Es el caso, por ejemplo, de Jerry Lundegaard (William H. Macy) en Fargo, la más rotunda obra maestra de los Coen. Hombre sin atributos que trama un complicado y absurdo secuestro con la ayuda de dos inútiles desaprensivos, Lundegaard es víctima de su propia mezquindad cuando se encuentra con una policía en cinta (Frances McDormand) que combina una curiosidad y una suspicacia impenitentes con un aspecto tan vulnerable como excéntrico.

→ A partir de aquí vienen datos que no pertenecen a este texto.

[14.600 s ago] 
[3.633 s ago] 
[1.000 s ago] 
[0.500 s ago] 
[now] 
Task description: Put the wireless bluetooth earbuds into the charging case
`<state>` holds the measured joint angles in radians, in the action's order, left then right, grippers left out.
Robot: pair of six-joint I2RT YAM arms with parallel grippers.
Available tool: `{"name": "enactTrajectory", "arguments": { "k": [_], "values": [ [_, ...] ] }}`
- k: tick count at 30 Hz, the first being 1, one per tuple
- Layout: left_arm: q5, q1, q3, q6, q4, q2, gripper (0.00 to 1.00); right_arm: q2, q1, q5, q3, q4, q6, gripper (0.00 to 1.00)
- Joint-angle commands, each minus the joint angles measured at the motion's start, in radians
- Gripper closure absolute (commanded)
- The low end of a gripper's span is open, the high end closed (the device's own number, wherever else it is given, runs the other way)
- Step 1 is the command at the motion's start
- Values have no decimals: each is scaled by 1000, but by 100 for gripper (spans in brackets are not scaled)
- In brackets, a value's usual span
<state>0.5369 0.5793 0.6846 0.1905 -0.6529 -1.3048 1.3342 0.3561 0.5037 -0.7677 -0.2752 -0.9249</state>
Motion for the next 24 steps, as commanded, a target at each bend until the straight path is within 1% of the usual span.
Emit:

La ecuanimidad de los Coen es más que humana: ambos personajes pueden parecer ridículos, pero también porque en su caricatura, en esta ocasión servida con inquietante austeridad, todos nos reconocemos. El retrato de la América profunda a través de gente que ve pasar sus días entreteniéndose con imágenes de documentales de insectos y conciertos de José Feliciano puede parecer cruel, pero también hay algo conmovedor en esa anestesia nevada, que los Coen conocen a la perfección gracias a su denominación de origen.

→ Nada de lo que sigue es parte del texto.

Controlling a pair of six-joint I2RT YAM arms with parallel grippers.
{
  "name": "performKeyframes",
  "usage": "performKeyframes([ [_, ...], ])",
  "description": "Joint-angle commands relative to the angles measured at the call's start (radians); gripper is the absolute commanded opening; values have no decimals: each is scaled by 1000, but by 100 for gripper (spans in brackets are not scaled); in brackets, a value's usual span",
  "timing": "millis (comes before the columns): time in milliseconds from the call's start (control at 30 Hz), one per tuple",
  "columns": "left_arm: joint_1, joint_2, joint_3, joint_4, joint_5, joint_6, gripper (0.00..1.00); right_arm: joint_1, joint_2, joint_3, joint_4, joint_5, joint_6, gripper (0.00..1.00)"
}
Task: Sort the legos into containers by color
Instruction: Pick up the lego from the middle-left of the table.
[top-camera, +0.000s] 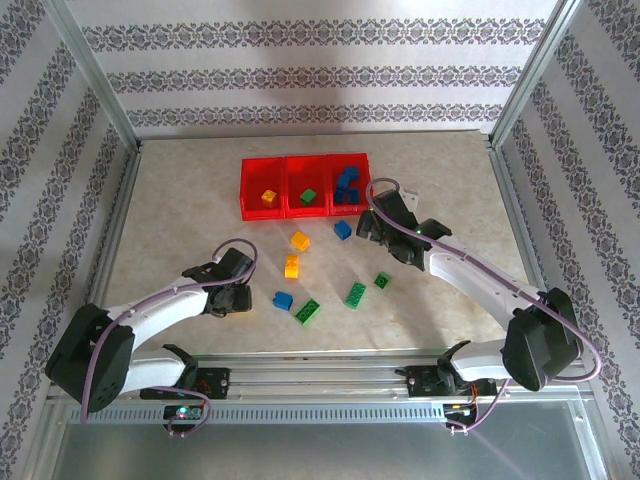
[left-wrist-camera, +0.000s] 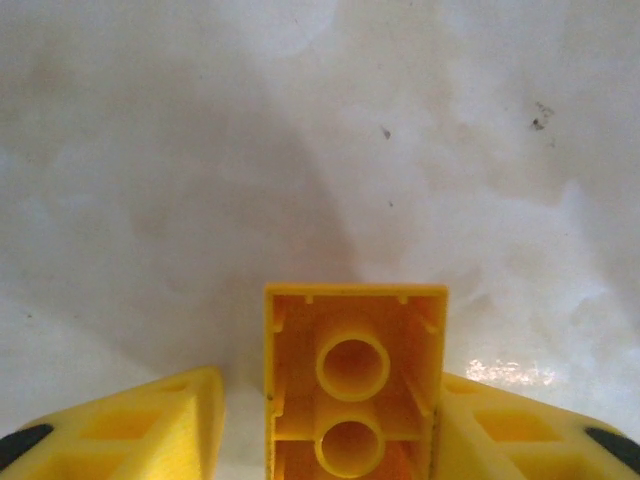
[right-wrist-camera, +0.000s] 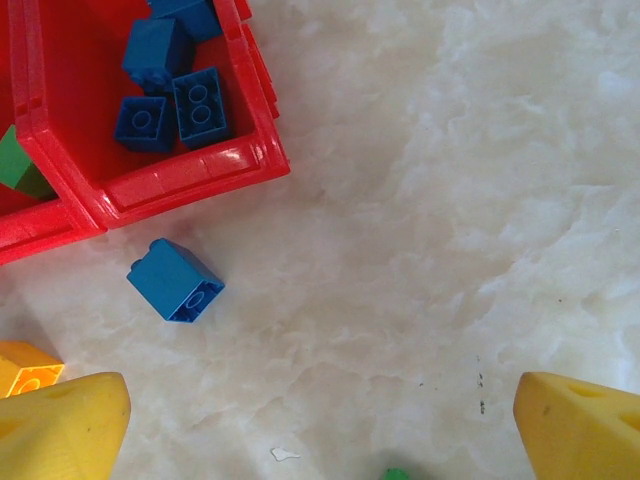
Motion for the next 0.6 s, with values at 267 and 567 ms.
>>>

Dicen los Coen: "Nos interesa reflejar los valores tradicionales, como la muerte, la vida y la violencia, que son comunes a todos los tiempos". Será verdad, pero ¿por qué sus películas resultan tan rabiosamente contemporáneas? Como estrictos posmodernos que son, dan la vuelta a los géneros como un calcetín, y aunque a veces parezcan respetuosos, incluso miméticos (Muerte entre las flores), siempre están cuestionando las bases teóricas del cine clásico con el fin de revisar su fecha de caducidad. Son cinéfilos empedernidos y educaron su mirada en las matineés de los sábados o en pases televisivos a horas imposibles, allí en la oscura Minnessota. Esas películas secretas, pasadas por el tamiz intelectual de Ethan (estudió filosofía en Princeton y acabó su tesis doctoral sobre Kierkegaard), se han traducido en un análisis pormenorizado, casi entomológico, de los mecanismos formales y narrativos del cine que aman. En ese proceso hay humor, cariño y reflexión: cuando un género pasa por sus manos podemos estar seguros de que cualquiera de nuestras ideas preconcebidas será colocada a la vez entre signos de exclamación e interrogación. Sus películas no son parodias sino ensayos críticos que cuentan con la complicidad del espectador.
Así las cosas, el cine negro se funde con el cine de ciencia-ficción en lo que parece una convencional adaptación de James M. Cain (El hombre que nunca estuvo allí); una comedia bufa se transforma en una cinta de dibujos animados (Arizona Baby); la odisea de un escritor en crisis se convierte en una fábula terroríficamente polanskiana (Barton Fink); una película de Frank Capra se metamorfosea en una película de Preston Sturges con geniales toques de Sam Raimi (El gran salto); un telefilme de sobremesa muta en una negra comedia de costumbres (Fargo); la Odisea homérica se disfraza de visita guiada por la América sureña y empobrecida de los años treinta (O Brother!); y una screwball comedy cambia de ritmo y de rostros para actualizar vagamente su discurso sobre la guerra de sexos (Crueldad intolerable).
Lo bueno de los Coen es que son imprevisibles, y aunque su cine se ha ido adocenando, nunca sabes por dónde te van a salir. De ahí que su futuro sea tan estimulante como incierto: extraterrestres entre dos aguas, las del cine "indie" y las del Hollywood marginal, su creatividad no tiene límites.